It’s probably not a great thing for the Academy that the hottest topic at the Governors Ball last night was who wasn’t there. Maybe it’s because the Oscars show, despite a great Jimmy Kimmel monologue, was a relatively low-key and paint-by-numbers affair. But Tom Cruise and, to a lesser extent, Jim Cameron, kept coming up in my chats. And the overwhelming reaction to their conspicuous no-shows was basically a giant, Really?
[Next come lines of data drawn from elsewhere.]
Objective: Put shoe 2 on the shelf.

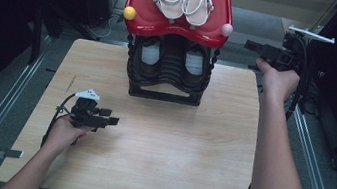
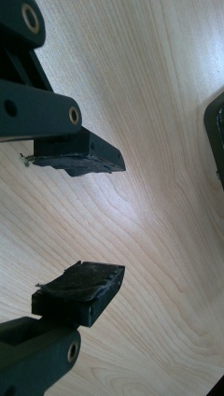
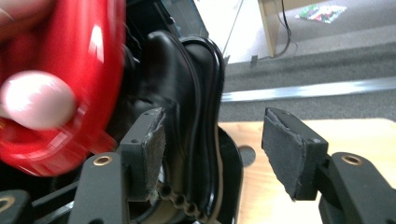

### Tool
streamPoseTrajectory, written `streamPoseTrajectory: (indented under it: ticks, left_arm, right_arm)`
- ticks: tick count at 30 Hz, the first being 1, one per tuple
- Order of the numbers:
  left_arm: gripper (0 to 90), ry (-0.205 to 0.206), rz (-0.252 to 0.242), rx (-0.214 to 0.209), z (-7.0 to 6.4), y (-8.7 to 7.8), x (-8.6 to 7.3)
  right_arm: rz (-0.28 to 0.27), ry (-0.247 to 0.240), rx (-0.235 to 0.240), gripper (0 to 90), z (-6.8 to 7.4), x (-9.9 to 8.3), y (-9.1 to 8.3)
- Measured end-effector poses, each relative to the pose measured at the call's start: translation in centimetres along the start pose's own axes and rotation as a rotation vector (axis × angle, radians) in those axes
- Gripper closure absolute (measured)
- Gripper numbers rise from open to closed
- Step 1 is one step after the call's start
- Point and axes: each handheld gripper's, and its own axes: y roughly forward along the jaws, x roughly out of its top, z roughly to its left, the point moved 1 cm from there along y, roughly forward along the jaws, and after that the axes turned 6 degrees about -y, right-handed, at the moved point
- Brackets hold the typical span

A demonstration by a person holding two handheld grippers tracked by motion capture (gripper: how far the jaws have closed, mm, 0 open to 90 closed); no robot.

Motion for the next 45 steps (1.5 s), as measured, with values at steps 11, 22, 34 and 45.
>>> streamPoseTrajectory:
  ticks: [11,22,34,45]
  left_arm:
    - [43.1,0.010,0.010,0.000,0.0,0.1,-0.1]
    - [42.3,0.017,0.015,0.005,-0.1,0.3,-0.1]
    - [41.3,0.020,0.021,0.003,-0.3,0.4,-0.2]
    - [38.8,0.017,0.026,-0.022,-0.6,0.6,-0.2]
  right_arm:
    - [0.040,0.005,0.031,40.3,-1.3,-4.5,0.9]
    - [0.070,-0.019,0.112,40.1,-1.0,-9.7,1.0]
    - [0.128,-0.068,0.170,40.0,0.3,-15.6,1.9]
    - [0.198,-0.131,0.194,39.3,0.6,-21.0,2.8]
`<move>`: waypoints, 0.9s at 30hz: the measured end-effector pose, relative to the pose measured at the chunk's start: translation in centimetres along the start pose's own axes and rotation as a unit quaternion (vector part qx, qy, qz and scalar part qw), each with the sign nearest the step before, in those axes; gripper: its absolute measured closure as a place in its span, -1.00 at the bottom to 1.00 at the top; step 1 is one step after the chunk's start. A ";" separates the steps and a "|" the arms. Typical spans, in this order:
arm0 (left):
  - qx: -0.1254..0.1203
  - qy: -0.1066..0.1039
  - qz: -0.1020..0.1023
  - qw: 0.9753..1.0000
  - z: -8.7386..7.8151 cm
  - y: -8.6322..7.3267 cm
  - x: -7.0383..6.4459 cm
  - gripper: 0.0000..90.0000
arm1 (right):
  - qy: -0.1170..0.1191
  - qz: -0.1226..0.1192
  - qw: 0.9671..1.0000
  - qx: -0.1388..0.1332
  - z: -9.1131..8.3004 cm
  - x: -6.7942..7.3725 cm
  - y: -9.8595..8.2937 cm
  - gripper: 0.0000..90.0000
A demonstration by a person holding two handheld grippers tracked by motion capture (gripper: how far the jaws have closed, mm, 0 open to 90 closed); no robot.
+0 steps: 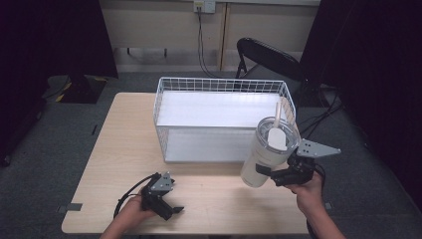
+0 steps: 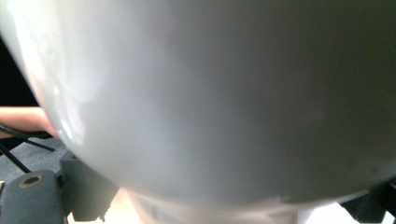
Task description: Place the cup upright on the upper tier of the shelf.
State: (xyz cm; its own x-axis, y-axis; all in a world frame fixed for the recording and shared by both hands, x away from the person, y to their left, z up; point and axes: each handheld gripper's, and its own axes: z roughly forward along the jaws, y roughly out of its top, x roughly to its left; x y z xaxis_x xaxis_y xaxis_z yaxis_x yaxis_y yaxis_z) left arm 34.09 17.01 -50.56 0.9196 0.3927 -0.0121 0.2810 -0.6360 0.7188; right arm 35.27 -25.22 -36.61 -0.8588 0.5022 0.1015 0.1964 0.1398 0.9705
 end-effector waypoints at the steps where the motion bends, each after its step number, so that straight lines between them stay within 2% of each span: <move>1: 0.000 0.000 0.000 1.000 0.0 0.0 0.0 -1.00 | 0.001 0.002 1.000 0.000 0.1 0.0 0.6 -0.77; 27: 0.000 -0.001 0.000 1.000 0.0 0.0 0.0 -1.00 | -0.003 0.008 1.000 0.015 1.4 -0.6 7.5 -0.77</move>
State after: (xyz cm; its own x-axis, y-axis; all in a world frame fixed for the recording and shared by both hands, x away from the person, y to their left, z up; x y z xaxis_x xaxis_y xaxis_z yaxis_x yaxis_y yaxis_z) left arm 34.09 17.00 -50.57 0.9197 0.3924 -0.0133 0.2815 -0.6353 0.7191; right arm 37.93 -23.34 -29.68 -0.8526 0.5095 0.1165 0.2249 0.1563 0.9618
If there’s something personal or serious that caused these guys to bail, then I apologize for this rant. But if not—and at least with Cruise, it appears not—this was a pretty massive middle finger to the Academy and to their Oscar-nominated collaborators. These guys spent most of the year talking about the importance of the movie business—the theatrical movie business—and getting fans back to seeing movies. But the moment they were “snubbed” for best actor and best director, respectively, and their movies likely weren’t winning best picture, and they were faced with a public environment where they might be the subject of some jokes, they can’t be bothered to appear at the single biggest promotional event for those movies? (Including, in Cruise’s case, the movie he was nominated for producing?) Pretty unbelievable. You think Mike Trout or Mookie Betts love playing in the lame World Baseball Classic tournament in the weeks before a 162 game MLB season? Probably not, but those guys know they’re huge stars, and fans expect to see them, so they show up to support their game. Cruise? He’s busy “working.”
I know the Oscars is a slog, and the red carpet (or whatever beige color that was this year; I’m sure it will never appear nor be spoken of by the Academy again) can be toxic and draining. Camera phones and social media long ago ruined awards shows, at least for those who attend. But this is work, and Cruise is used to putting up with big crowds in pursuit of self-promotion and ego-stroking. The Oscars are nothing if not that.
Plus, Kimmel was never going to really attack Cruise. Besides not being that guy, Kimmel has a late-night talk show that he’d presumably like Cruise to visit as a guest in the future, as Cruise did a couple weeks ago while campaigning for Top Gun: Maverick literally across the street from the Dolby Theater. That “L. Ron Hubba Hubba” joke was funny and pretty benign; I’m told it wasn’t even part of rehearsal, and Cruise had bailed before then anyway, so it wasn’t that line that specifically spooked Cruise. But the prospect of being the subject of Scientology jokes, as he was in absentia at the Golden Globes and the DGA Awards, that’s perhaps another matter.
This is part of a larger problem for the Oscars, of course. Namely, nobody except Fan Bingbing wants to attend unless they’re nominated or actively flacking a project. But Cruise was nominated, and he is supposed to be the industry’s global ambassador, right? Or at least he styles himself that way. He filmed a freaking video of himself, as himself, welcoming us all to theaters before Top Gun. The shots of him in the front row of the Oscars would have been great marketing for Hollywood at an event with remarkably low star wattage. And at the very least, his colleagues—the guys who spent years on the Maverick sound that won them Oscars—would have loved to see their star producer cheering for them. That’s the respectful move, and when I talk to producers, that’s what most upset them; the lack of respect.
According to sources, Paramount executives, the Academy leadership and Oscars producers believed until last week that Cruise would attend. (They all declined to comment; Paramount, which is afraid of Cruise’s shadow, referred me to his publicist Amanda Lundberg, which is like asking me to shout into the Grand Canyon.) Few believe the excuse that he just had to get back to Mission Impossible: Dead Reckoning Part 2, especially since his right-hand producer, Chris McQuarrie, flew to L.A. just for the show, per his Twitter.
The move would have been to incorporate Cruise into the show, having him perform a wild stunt or some other segment that made him feel special and reminded audiences why they love him and his movies. Cruise meticulously avoids situations he doesn’t control. He managed to eschew a single Scientology question during the entire global Top Gun: Maverick roll out, and even his awards season campaigning was limited to moments like Kimmel and his Producers Guild speech accepting the Selznick award.
If sitting in the unprotected front row of the Oscars for three and a half hours, subject to commercial break conversation or host jokes and near his ex-wife Nicole Kidman, made him nervous, just work out another arrangement. Again, if there’s a serious reason I don’t know about, then disregard all of this. But if not, and many, many people around town suspect not, then the whole thing felt bush league: Hollywood failing to capitalize on its best asset, a real movie star, and the star wasting his fame and goodwill because of his own ego and insecurities. Nobody looks good here.